The revenue miss wasn't the only piece of bad news Yahoo delivered. Its highly-anticipated new advertising platform, called Project Panama, is delayed and will not go live in the third quarter as previously planned.
Yahoo's Chairman and Chief Executive Officer Terry Semel said the company is now shooting for the fourth quarter. Chief Financial Officer Susan Decker said no positive financial effects should be expected from its rollout until next fiscal year, which begins January 1.
"To meet the standards we believe our clients should expect from us, it's prudent to add some extra time to our original estimates before the commercial launch," Semel said during a conference call. "This is the right decision to ensure the most successful commercial launch possible."
Yahoo executives have been loudly touting Project Panama for months, saying the new system will give Yahoo an edge in search-based advertising where it competes head-to-head with Google and Microsoft. They have also said the system will give a significant boost to the company's ad sales.
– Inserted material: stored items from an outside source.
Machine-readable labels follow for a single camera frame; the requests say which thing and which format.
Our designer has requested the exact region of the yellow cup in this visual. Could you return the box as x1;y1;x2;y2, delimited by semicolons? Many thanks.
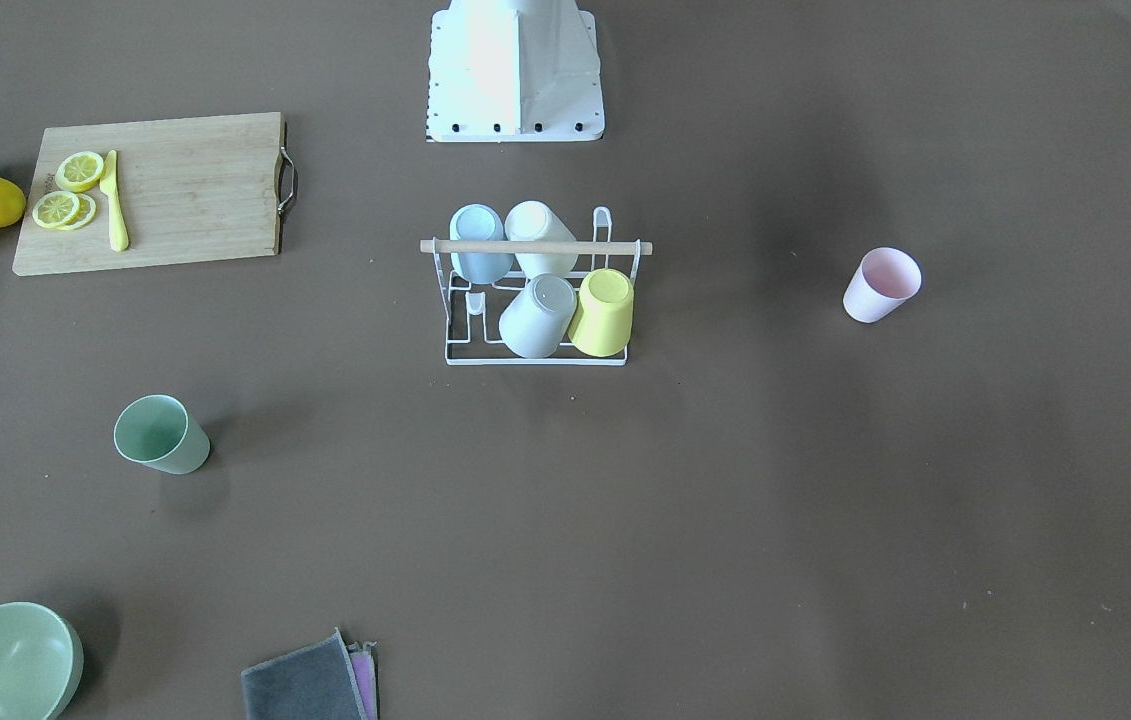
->
568;268;634;357

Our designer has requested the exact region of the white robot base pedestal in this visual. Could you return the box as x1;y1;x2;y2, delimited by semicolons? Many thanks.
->
425;1;606;144

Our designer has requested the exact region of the grey cup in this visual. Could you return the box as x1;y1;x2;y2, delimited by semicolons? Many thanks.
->
498;274;577;359

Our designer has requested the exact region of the grey cloth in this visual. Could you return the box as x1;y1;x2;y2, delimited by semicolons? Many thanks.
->
241;632;364;719

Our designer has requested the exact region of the cream white cup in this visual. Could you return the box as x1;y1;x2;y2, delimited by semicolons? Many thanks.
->
504;200;578;279

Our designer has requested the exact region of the light blue cup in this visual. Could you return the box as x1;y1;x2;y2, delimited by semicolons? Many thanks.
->
450;203;515;284

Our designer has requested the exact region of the bamboo cutting board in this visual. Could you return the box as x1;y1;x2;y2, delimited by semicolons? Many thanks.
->
12;111;296;275

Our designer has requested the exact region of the yellow plastic knife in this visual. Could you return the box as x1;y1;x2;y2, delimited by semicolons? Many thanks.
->
100;149;130;252

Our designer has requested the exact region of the lemon slice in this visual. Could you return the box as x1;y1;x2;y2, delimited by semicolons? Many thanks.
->
31;190;83;229
53;151;105;193
57;193;98;231

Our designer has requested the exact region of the green cup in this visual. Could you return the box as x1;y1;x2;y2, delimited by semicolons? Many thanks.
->
113;394;210;475

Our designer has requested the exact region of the pink cup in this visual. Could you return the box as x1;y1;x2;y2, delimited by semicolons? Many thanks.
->
841;248;923;323

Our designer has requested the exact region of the pink cloth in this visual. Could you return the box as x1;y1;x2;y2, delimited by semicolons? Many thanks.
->
346;641;379;720

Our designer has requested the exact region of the green bowl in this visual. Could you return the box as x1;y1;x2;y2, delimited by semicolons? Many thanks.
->
0;601;84;719

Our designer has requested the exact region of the white wire cup holder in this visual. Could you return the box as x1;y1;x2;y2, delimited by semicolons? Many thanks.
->
418;208;653;366

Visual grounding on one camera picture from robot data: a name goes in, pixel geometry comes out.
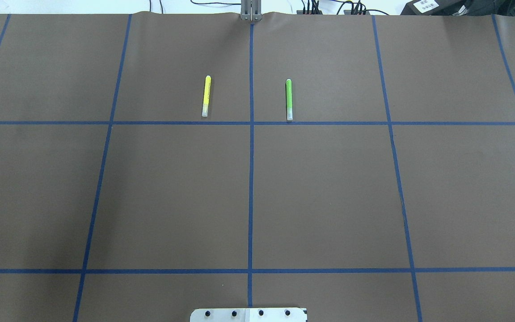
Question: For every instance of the green highlighter pen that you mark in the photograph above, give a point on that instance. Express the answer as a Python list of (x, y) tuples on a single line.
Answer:
[(289, 100)]

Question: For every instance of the yellow highlighter pen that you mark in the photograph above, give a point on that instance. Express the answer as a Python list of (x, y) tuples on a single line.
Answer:
[(206, 96)]

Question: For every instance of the black power strip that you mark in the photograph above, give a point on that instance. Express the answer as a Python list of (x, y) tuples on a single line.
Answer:
[(333, 12)]

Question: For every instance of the black white label box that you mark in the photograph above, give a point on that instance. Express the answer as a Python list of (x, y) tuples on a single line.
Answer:
[(432, 7)]

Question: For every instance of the aluminium frame post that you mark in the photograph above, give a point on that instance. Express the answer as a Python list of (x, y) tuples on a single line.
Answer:
[(251, 10)]

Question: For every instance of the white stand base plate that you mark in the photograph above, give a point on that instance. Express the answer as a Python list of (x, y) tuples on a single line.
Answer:
[(271, 314)]

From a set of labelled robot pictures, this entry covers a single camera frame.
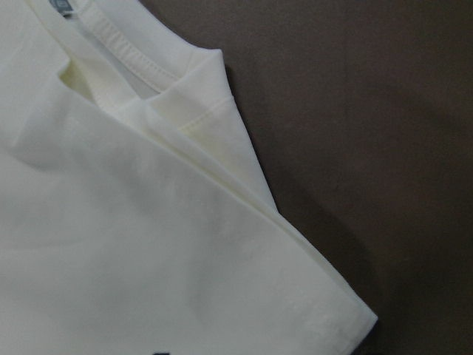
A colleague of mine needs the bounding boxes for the cream white t-shirt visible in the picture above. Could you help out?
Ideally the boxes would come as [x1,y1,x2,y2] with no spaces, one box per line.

The underlying technology platform is done, but Yahoo is still working with partners so that they can adapt their systems to Project Panama, Semel said. Yahoo is also still conducting quality assurance testing on the new system.
Dan Rosensweig, Yahoo's chief operating officer, said the Project Panama delay wasn't caused by technical bugs and glitches, but simply by a realization that more time is needed to properly finish the implementation.
Excluding Yahoo China, Yahoo ended the quarter with 412 million unique users, compared with 321 million in 2005's second quarter. Of the 412 million, 208 million were active registered users, or users who have signed up for at least one Yahoo service, such as e-mail, and who visit the Yahoo network at least once per month. Active registered users were up from 174 million in 2005's second quarter.
Among the active registered users, 14.3 million were fee-paying users, defined as those who pay for at least one Yahoo service. This was up from 10.1 million. Daily average page views increased 33 percent to 3.94 billion. Meanwhile, Yahoo finished the quarter with 10,500 employees, up from 8,300 in 2005's second quarter.
Looking ahead, Yahoo expects revenue, excluding commissions, to be in the range of US$1.11 billion to US$1.22 billion next quarter, and between US$4.60 billion and US$4.85 billion for the full fiscal year.